**Assignment**
When a line in the entries contains the word "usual", copy that line in full.

**Raw data**

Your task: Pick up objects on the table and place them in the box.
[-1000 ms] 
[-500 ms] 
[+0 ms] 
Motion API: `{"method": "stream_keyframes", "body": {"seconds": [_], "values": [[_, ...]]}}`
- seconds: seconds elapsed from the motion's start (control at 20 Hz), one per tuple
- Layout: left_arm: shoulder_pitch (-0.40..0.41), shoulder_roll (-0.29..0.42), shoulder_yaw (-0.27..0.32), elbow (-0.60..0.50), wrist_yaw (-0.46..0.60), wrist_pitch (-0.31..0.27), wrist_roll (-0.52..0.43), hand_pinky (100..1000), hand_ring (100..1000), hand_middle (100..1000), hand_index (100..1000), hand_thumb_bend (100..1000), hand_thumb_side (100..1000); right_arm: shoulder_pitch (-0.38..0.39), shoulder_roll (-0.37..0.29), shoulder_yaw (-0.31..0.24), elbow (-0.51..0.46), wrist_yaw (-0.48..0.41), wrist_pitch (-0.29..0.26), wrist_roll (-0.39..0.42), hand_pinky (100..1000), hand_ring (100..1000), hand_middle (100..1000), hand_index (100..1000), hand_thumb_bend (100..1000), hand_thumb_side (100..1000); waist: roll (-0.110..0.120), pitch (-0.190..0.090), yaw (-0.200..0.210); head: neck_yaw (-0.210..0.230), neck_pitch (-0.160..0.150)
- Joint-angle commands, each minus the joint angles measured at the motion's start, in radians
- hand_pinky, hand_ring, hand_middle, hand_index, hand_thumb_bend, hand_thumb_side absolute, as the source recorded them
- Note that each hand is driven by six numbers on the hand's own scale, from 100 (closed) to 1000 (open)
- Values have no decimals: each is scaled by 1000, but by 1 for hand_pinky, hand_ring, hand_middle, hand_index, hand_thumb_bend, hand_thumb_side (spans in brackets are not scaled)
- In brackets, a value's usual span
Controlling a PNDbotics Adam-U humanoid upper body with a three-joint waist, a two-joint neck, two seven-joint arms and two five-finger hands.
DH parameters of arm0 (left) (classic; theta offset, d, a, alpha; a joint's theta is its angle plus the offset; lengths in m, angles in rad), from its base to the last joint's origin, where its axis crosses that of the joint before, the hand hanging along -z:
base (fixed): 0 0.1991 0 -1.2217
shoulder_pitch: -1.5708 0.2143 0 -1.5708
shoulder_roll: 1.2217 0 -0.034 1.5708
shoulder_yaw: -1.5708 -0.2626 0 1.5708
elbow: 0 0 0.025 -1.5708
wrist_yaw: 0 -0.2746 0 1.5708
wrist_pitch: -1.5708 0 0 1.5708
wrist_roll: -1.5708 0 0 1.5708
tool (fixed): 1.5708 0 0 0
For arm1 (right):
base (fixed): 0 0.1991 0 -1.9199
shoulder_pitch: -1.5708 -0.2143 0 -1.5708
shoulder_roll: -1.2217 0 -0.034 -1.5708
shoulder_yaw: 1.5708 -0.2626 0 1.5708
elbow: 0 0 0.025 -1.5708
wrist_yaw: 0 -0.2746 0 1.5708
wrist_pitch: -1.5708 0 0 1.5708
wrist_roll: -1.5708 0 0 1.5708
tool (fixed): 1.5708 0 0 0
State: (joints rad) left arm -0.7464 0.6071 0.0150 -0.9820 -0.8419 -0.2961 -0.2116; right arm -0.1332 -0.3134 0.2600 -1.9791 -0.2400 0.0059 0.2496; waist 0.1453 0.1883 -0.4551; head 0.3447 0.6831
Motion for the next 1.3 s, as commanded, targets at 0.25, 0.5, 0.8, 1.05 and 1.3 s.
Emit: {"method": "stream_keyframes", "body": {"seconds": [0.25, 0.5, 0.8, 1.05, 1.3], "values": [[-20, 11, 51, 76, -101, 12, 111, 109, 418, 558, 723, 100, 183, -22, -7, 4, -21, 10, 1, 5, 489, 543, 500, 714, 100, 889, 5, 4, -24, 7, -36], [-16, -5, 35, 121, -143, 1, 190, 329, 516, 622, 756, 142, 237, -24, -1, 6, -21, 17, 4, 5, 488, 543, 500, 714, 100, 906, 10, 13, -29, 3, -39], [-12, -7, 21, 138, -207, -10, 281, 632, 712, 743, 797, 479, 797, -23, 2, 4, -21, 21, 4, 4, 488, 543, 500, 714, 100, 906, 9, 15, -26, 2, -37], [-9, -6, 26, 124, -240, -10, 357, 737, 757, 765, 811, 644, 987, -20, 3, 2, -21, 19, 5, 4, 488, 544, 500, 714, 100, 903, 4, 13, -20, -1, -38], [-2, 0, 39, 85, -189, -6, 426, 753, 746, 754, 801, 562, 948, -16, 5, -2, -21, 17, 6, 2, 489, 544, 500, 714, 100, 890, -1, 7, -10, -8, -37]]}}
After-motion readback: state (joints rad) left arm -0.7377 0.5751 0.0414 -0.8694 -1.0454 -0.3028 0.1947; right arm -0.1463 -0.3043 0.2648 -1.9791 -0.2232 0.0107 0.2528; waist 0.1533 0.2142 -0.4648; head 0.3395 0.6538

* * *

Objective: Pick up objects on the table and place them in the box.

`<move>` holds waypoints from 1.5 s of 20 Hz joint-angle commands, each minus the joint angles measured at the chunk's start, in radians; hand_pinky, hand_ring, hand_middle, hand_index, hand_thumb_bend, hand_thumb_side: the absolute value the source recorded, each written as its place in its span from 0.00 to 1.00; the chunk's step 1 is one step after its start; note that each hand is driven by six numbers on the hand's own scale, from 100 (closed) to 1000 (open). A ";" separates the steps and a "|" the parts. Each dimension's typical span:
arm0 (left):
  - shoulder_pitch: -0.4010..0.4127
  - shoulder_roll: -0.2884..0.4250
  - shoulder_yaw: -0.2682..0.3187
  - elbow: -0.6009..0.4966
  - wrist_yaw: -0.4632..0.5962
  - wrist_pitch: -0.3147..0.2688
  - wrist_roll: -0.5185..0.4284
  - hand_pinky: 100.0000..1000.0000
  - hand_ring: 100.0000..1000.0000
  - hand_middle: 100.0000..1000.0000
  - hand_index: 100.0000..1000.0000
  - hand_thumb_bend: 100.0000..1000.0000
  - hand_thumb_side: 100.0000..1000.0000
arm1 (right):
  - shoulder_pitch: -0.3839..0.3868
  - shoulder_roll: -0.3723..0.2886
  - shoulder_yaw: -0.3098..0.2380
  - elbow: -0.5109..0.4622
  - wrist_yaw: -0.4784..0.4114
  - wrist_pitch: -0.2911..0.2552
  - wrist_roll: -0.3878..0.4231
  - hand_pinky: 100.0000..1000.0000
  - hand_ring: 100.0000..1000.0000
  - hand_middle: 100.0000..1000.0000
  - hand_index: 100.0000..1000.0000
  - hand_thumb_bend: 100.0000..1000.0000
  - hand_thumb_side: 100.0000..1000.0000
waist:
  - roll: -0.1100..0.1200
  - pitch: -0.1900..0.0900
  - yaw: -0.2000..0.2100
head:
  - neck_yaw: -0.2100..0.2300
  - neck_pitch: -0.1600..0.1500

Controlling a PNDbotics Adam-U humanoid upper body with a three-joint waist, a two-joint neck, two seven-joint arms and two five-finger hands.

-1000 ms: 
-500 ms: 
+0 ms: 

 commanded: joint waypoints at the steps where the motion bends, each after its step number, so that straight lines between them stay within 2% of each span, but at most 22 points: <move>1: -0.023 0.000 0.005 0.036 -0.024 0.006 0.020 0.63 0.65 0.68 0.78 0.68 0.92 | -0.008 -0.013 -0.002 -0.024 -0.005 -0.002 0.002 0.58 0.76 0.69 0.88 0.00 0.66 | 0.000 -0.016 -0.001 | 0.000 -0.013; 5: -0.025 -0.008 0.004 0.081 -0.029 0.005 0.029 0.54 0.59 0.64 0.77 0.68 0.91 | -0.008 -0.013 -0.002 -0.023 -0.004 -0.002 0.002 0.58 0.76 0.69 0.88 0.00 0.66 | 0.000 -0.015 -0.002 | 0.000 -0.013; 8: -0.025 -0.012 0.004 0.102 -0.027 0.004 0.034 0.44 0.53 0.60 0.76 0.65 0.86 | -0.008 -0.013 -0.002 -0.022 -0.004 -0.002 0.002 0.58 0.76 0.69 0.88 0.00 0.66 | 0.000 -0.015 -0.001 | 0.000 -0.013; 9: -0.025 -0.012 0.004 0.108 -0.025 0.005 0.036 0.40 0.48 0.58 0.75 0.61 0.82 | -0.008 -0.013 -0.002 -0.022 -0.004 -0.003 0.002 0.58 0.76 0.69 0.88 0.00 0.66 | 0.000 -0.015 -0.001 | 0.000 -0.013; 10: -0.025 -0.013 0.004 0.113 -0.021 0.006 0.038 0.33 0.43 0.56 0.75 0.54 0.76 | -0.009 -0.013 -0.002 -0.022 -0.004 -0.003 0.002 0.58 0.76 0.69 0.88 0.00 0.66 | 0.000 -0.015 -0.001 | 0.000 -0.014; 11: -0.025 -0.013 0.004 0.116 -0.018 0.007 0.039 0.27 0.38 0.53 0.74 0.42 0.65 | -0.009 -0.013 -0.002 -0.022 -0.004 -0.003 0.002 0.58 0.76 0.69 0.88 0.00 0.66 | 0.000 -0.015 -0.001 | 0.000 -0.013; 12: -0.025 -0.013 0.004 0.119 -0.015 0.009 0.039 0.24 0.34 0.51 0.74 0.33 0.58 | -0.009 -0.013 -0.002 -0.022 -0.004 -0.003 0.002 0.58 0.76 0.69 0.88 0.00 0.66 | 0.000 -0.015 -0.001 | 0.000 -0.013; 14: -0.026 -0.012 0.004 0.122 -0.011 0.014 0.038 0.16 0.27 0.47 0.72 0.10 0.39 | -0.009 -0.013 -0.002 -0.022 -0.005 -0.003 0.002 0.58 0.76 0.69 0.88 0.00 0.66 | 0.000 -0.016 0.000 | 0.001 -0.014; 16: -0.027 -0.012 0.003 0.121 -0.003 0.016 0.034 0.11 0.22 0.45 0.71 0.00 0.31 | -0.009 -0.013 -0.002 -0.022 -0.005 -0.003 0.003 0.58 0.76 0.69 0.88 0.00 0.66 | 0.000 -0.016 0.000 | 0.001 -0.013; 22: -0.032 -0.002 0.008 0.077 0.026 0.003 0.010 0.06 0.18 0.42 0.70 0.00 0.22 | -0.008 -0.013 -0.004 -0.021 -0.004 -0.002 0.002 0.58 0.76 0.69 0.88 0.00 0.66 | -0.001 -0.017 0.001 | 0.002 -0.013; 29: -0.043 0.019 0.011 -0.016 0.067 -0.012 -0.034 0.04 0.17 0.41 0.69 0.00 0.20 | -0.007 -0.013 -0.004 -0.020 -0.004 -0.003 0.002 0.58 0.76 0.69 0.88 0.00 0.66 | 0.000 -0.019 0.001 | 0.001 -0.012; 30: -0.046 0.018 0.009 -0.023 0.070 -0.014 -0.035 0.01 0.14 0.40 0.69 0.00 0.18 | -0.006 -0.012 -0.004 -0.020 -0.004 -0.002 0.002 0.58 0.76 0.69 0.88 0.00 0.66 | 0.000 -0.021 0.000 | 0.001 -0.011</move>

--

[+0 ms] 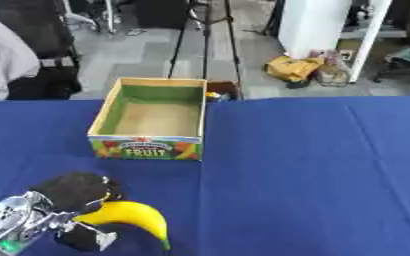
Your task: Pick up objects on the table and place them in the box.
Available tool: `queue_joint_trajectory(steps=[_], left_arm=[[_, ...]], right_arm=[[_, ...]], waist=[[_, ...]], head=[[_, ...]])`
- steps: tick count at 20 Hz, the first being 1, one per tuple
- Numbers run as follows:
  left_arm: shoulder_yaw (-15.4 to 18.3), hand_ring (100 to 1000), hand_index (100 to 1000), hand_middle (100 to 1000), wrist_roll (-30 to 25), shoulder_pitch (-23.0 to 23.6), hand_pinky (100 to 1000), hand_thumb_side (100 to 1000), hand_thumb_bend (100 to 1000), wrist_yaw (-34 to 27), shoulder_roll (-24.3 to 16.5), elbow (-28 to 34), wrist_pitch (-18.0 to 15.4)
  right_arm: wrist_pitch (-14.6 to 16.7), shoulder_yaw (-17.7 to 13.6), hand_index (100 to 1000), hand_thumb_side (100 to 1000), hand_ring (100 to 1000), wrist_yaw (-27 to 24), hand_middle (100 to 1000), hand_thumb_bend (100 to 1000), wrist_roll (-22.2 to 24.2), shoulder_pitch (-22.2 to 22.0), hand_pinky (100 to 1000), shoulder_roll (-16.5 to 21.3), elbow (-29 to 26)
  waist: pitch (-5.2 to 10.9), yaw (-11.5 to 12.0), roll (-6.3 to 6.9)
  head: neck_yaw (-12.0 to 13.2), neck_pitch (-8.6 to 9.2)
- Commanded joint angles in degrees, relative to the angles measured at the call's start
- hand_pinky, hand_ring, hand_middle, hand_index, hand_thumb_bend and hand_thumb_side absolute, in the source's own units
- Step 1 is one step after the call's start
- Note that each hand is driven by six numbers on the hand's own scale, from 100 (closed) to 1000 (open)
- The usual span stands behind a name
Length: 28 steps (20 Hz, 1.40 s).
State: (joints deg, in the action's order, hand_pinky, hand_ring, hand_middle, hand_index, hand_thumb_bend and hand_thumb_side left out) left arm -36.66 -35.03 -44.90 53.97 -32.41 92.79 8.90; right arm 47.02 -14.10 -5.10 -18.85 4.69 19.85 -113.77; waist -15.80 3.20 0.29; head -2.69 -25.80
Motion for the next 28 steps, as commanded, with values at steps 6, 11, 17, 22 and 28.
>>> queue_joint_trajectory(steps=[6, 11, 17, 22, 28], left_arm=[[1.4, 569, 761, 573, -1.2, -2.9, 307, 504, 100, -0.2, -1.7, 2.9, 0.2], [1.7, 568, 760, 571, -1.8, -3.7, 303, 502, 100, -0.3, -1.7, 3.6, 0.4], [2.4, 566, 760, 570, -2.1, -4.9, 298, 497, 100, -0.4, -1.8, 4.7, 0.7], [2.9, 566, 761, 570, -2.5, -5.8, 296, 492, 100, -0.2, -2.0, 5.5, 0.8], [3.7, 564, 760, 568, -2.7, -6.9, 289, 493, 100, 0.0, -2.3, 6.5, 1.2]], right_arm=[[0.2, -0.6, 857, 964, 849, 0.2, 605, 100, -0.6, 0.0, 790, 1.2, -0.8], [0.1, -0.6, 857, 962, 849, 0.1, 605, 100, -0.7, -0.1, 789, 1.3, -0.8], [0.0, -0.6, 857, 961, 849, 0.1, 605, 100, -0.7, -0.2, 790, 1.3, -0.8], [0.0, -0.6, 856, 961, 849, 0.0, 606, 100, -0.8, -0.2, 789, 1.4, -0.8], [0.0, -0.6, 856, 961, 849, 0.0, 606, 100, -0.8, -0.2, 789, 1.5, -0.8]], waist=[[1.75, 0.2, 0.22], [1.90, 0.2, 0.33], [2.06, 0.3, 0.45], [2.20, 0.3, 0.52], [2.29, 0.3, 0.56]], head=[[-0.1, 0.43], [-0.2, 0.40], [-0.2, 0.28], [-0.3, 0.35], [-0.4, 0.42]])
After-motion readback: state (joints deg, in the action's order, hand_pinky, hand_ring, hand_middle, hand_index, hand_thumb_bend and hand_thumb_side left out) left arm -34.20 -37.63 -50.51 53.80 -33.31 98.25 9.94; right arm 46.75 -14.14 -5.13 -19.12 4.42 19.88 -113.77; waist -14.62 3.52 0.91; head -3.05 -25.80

**Solution to this problem**
- In brackets, a value's usual span
- The usual span stands behind a name

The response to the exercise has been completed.